What the task asks:
Where does "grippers" occur in the listing? Copy every line that holds it.

Data extract:
________________________________________

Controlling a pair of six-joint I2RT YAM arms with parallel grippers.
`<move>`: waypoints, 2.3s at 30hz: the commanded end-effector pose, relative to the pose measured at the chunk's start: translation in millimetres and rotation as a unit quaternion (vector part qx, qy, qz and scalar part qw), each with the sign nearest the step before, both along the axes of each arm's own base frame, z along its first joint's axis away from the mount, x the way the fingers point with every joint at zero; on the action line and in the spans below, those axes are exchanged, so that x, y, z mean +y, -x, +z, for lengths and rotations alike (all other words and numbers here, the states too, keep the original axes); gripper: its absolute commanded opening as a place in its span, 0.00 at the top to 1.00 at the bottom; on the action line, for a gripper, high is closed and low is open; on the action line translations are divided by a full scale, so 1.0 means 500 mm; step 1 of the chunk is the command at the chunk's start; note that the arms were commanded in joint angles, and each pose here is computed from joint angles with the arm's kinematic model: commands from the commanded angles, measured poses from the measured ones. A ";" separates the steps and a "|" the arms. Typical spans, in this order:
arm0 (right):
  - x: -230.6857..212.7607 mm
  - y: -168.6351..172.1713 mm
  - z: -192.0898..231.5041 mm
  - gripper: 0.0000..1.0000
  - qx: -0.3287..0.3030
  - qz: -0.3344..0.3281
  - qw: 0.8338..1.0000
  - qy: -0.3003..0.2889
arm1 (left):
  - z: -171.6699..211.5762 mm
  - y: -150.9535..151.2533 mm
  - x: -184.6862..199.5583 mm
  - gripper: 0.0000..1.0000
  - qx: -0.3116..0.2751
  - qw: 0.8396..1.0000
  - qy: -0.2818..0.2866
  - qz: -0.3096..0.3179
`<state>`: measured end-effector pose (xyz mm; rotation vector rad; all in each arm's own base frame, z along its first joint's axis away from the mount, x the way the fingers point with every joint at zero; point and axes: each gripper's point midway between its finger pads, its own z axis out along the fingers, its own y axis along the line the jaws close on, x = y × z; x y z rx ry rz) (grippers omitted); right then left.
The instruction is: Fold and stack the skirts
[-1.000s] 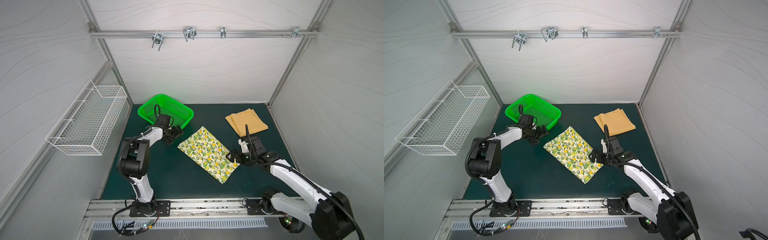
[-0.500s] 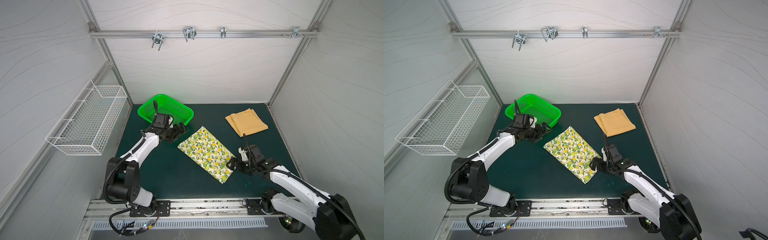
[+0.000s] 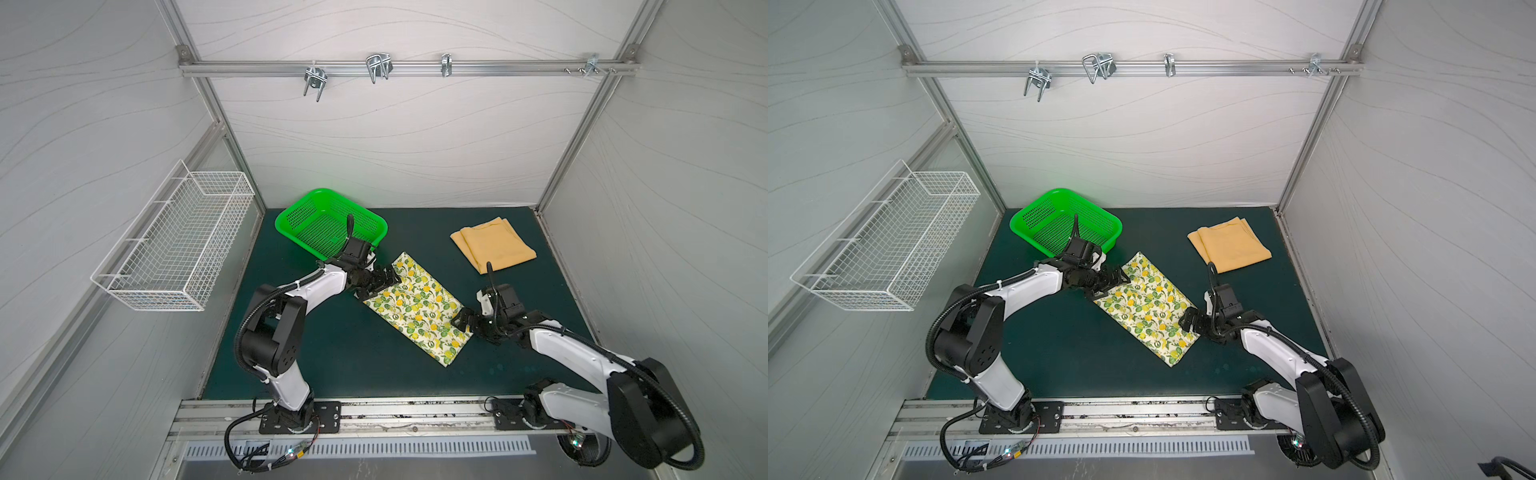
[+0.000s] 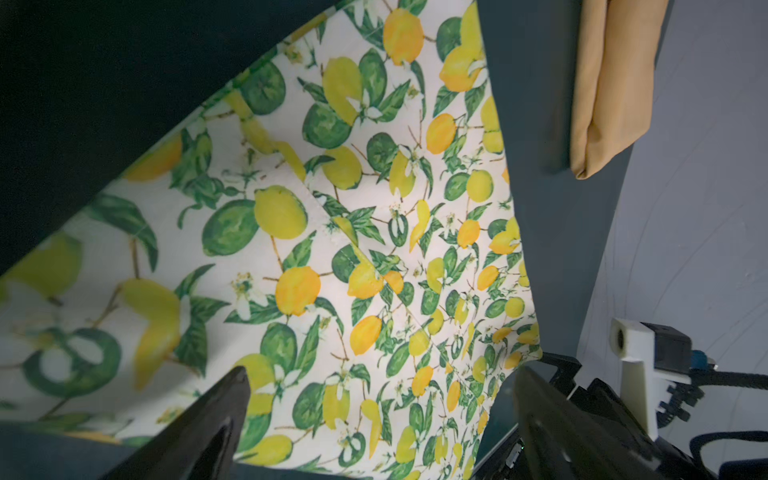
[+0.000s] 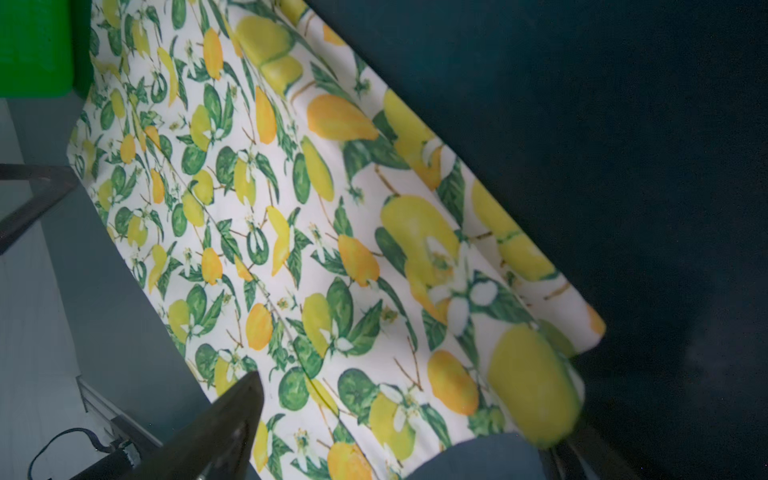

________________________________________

Problem solution:
Controlling a pair of six-joint I2RT YAM arms with parallel grippers.
`<state>`: measured end-effector pose (xyz mm; rotation vector rad; all in each arm's own base frame, z along its first joint's axis away from the mount, x the way the fingers point with every joint at zero; point and axes: each gripper's point midway between its finger pads, its own z axis out along the fingers, its own y axis along the line the jaws close on, x = y × z; x y z rx ry rz) (grippers omitted); right then left.

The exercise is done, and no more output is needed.